- WHAT YOU SHOULD DO -
In the data below, locate each line with the word "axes" and list it.

- INFORMATION PROVIDED -
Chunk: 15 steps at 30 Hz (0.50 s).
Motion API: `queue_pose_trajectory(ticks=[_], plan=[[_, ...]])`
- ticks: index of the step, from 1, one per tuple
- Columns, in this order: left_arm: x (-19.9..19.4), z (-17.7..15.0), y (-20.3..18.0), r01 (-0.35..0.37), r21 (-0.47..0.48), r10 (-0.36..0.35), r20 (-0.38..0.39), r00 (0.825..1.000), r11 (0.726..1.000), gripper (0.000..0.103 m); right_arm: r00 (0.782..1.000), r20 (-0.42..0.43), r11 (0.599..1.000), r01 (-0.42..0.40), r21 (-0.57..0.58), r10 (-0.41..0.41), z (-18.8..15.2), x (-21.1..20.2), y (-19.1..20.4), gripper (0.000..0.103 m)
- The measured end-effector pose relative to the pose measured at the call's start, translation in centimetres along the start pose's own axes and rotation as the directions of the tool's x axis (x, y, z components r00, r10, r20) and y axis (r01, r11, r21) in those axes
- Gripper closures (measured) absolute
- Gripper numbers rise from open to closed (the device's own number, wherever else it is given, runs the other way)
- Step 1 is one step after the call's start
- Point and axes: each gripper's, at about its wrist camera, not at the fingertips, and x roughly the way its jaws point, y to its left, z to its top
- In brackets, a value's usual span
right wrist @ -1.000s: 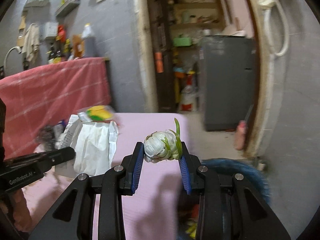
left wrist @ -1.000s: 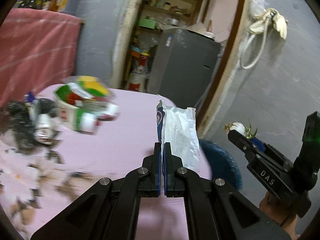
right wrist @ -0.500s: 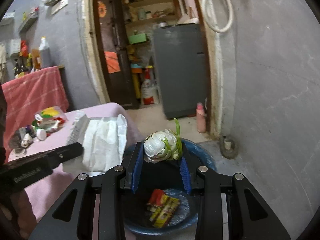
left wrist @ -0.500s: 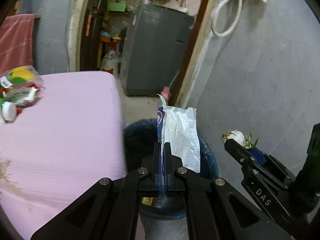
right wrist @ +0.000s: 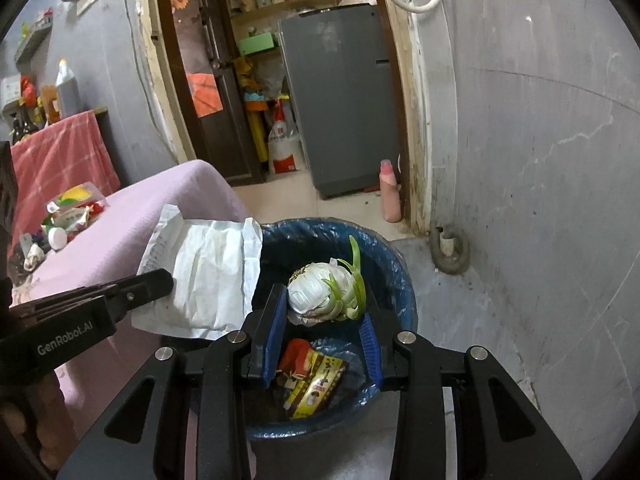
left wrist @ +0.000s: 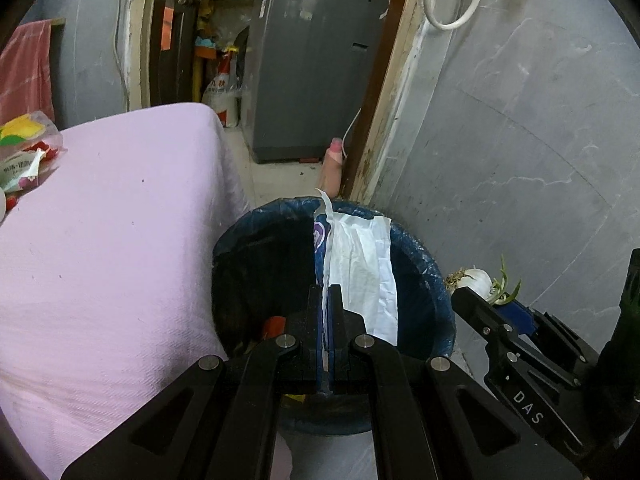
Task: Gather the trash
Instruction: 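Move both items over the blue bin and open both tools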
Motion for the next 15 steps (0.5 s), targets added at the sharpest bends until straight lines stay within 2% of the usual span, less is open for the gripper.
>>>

- RESULT FOR THIS EXERCISE -
- The measured end-effector pose relative to the pose measured at the call's start, translation in centimetres along the start pose's own axes and rotation as the directions of the tool's x axis (x, y, z components r00, r10, r20) and y axis (r01, r11, r21) in those axes
- Point and axes: each gripper's, at about its wrist camera, not at the fingertips, and x roughly the way its jaws point, y to its left, z to its top

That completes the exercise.